The offering of these securities was made only by means of a
prospectus. Copies of the prospectus related to the initial
offering by the Company may be obtained from Barclays, c/o
Broadridge Financial Solutions, 1155 Long Island Avenue, Edgewood,
NY 11717, Telephone: (888) 603-5847, Email:
barclaysprospectus@broadridge.com and BofA Securities,
NC1-004-03-43, 200 North College Street, 3rd Floor, Charlotte, NC
28255-0001; Attention: Prospectus Department; by telephone at
800-294-1322 or by email at dg.prospectus_requests@bofa.com.
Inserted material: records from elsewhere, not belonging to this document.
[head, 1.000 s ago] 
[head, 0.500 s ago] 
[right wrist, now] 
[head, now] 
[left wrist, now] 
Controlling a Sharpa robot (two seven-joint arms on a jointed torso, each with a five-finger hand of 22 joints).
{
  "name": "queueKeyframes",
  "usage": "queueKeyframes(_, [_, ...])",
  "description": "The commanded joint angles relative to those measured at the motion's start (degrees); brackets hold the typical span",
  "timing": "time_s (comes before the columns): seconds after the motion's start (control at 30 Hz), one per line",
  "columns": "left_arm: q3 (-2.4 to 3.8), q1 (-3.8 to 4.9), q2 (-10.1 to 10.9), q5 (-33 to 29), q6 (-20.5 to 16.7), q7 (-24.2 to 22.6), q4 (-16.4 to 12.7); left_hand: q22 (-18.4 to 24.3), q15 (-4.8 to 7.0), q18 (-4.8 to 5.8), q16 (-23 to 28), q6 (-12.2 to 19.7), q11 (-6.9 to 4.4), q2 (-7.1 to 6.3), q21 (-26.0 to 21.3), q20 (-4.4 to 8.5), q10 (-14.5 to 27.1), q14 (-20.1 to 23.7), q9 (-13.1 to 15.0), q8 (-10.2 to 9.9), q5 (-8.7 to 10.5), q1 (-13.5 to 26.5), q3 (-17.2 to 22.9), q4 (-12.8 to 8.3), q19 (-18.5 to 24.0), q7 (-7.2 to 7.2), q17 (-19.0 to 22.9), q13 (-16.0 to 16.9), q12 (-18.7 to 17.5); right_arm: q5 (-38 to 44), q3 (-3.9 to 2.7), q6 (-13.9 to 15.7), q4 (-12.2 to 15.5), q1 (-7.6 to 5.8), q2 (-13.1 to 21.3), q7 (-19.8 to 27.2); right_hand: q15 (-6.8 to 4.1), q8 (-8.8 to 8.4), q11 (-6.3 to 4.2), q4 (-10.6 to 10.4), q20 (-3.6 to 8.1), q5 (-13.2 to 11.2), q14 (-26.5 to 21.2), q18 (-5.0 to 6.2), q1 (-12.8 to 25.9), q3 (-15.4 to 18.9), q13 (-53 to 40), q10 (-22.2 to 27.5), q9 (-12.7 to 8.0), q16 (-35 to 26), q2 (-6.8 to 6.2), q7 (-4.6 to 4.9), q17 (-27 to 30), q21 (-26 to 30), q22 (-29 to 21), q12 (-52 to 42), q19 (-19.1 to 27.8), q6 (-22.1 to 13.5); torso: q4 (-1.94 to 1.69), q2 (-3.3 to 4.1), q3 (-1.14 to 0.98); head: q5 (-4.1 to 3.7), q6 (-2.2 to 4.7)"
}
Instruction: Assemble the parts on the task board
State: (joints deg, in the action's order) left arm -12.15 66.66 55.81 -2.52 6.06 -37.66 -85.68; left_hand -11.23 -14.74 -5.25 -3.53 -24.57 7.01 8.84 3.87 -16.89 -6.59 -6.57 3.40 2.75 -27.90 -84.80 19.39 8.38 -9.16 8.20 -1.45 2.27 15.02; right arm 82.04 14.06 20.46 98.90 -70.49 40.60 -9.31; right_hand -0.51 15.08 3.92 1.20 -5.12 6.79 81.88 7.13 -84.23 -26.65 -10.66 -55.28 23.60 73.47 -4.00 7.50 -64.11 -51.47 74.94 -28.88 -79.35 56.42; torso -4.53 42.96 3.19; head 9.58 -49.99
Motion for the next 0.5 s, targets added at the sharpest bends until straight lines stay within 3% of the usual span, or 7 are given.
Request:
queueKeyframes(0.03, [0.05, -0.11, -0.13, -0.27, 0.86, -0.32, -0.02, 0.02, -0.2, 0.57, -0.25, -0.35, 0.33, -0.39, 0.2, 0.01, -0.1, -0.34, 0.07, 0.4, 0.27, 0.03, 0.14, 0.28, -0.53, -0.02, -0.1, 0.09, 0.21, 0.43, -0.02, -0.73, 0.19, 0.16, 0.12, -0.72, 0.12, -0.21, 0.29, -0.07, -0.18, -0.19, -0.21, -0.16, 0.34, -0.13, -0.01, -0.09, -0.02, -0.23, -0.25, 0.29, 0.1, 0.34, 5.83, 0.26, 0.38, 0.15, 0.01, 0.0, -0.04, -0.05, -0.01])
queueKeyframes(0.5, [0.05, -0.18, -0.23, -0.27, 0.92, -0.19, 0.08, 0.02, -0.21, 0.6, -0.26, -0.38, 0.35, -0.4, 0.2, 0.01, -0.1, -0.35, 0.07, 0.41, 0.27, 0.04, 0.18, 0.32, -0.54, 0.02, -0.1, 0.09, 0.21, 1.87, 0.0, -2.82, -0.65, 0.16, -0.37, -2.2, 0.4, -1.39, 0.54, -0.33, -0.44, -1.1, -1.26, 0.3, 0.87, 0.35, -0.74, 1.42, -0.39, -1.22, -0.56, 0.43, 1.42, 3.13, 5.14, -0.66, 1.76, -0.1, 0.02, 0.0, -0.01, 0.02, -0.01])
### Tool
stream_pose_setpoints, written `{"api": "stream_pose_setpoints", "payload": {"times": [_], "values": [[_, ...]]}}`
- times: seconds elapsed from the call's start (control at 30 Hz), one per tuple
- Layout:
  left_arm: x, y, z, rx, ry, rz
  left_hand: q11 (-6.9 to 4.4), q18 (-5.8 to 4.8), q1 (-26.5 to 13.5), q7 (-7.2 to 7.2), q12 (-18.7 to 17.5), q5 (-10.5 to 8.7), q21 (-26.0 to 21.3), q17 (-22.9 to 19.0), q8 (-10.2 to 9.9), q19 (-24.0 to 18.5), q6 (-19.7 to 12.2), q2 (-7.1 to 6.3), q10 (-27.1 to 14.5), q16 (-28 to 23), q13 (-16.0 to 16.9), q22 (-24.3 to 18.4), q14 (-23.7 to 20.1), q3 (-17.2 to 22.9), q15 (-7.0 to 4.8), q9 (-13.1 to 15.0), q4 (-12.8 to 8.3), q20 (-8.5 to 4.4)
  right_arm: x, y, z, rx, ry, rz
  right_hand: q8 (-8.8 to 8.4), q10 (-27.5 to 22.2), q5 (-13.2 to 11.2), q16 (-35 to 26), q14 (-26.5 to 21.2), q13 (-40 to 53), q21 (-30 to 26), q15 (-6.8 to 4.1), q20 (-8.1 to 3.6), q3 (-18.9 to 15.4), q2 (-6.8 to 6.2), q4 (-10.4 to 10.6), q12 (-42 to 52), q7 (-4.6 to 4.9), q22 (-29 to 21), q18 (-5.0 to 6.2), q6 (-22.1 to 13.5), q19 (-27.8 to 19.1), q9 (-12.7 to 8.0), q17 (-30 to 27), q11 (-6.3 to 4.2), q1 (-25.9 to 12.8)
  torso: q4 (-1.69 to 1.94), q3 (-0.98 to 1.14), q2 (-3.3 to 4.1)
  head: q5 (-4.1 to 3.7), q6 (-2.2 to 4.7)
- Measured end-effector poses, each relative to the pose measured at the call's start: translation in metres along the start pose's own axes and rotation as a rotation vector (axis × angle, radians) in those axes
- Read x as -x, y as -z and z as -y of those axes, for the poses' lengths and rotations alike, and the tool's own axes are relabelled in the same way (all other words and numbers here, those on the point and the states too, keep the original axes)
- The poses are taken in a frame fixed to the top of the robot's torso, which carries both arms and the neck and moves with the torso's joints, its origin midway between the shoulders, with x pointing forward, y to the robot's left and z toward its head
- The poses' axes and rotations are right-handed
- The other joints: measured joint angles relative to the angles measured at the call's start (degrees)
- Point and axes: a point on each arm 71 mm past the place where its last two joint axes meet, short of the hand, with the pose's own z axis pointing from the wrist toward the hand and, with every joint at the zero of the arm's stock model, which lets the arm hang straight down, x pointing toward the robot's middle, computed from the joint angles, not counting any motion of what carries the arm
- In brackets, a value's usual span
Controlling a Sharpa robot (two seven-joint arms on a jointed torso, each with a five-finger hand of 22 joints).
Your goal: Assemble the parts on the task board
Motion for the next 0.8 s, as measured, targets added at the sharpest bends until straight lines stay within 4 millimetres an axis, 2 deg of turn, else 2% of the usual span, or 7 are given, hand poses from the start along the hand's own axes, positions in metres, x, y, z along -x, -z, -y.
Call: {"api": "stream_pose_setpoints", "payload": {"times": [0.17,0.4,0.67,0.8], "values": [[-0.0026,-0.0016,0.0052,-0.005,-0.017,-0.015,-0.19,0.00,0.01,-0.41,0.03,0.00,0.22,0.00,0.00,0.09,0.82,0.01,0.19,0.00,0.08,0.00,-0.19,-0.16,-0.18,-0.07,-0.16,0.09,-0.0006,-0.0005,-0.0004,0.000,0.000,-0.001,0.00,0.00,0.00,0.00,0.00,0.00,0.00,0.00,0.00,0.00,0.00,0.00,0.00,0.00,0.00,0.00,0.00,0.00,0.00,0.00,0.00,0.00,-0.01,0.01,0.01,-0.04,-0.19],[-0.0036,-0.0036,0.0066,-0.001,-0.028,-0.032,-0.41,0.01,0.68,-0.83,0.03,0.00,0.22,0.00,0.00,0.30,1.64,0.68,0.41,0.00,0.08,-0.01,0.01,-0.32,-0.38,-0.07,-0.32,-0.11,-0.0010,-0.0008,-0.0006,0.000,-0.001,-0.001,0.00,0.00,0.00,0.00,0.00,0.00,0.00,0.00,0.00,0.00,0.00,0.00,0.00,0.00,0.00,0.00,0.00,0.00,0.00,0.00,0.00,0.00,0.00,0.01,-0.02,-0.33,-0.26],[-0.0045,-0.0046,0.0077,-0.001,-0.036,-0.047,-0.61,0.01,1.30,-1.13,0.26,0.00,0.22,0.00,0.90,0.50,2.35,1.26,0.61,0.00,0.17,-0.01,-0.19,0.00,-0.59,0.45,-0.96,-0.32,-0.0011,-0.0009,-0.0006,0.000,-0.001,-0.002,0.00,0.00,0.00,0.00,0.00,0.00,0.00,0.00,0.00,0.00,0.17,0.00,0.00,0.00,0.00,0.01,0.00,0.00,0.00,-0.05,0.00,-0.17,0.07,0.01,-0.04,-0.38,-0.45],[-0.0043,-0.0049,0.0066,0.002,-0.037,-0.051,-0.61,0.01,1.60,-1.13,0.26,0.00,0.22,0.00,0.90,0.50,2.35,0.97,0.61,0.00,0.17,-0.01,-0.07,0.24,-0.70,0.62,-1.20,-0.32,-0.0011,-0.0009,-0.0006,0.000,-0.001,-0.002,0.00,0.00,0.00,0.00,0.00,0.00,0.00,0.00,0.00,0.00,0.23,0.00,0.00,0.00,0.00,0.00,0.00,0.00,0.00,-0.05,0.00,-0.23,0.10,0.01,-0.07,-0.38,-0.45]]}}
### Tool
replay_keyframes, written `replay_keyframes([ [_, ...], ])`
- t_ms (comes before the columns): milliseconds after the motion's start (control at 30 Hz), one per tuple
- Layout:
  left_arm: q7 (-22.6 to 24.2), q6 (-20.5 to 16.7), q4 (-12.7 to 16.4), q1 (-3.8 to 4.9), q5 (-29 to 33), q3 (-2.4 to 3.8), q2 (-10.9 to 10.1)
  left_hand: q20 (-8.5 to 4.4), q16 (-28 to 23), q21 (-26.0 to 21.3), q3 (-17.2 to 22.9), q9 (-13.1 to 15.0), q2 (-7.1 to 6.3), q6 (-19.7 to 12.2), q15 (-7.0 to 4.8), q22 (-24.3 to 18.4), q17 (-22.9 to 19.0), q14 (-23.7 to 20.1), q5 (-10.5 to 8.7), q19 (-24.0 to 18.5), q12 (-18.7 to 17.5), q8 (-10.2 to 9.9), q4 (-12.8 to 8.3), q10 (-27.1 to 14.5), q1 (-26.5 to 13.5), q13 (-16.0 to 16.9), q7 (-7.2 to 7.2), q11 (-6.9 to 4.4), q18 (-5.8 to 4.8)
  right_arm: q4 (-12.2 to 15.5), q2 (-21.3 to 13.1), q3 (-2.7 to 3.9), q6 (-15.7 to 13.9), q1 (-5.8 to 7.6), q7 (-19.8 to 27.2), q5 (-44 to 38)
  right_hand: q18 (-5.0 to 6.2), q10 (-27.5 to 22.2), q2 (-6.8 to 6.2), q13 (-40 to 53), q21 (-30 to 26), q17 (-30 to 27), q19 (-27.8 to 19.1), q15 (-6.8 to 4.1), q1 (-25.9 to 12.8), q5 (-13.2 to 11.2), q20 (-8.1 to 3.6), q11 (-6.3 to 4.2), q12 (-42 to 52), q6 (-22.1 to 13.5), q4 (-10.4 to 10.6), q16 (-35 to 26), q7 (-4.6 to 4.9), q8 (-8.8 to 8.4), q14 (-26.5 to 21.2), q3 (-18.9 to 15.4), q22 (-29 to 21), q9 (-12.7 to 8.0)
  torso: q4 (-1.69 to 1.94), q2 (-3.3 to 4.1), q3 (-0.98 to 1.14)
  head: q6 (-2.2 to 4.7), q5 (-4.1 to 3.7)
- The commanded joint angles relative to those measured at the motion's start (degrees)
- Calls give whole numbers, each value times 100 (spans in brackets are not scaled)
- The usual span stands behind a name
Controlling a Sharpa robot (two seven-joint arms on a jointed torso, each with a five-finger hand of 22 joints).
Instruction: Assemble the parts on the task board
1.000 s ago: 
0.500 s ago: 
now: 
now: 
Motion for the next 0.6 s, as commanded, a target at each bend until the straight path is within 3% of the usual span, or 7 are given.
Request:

Forward-Looking Statements
This press release includes certain forward-looking statements
within the meaning of the Private Securities Litigation Reform Act
of 1995, including the trading on NYSE of the shares and warrants
underlying the units. These forward-looking statements involve many
risks and uncertainties that could cause actual results to differ
materially from those expressed or implied by such statements,
including, without limitation, general market conditions. These
forward-looking statements speak only as of the date of this press
release, and the Company expressly disclaims any obligation or
undertaking to disseminate any updates or revisions to any
forward-looking statement contained herein to reflect any change in
the expectations of the Company with regard thereto or any change
in events, conditions or circumstances on which any such statement
is based. Forward-looking statements are subject to numerous
conditions, many of which are beyond the control of the Company,
including those set forth in the Risk Factors section of the
Company’s registration statement on Form S-1 and the prospectus
related to the Company’s initial public offering.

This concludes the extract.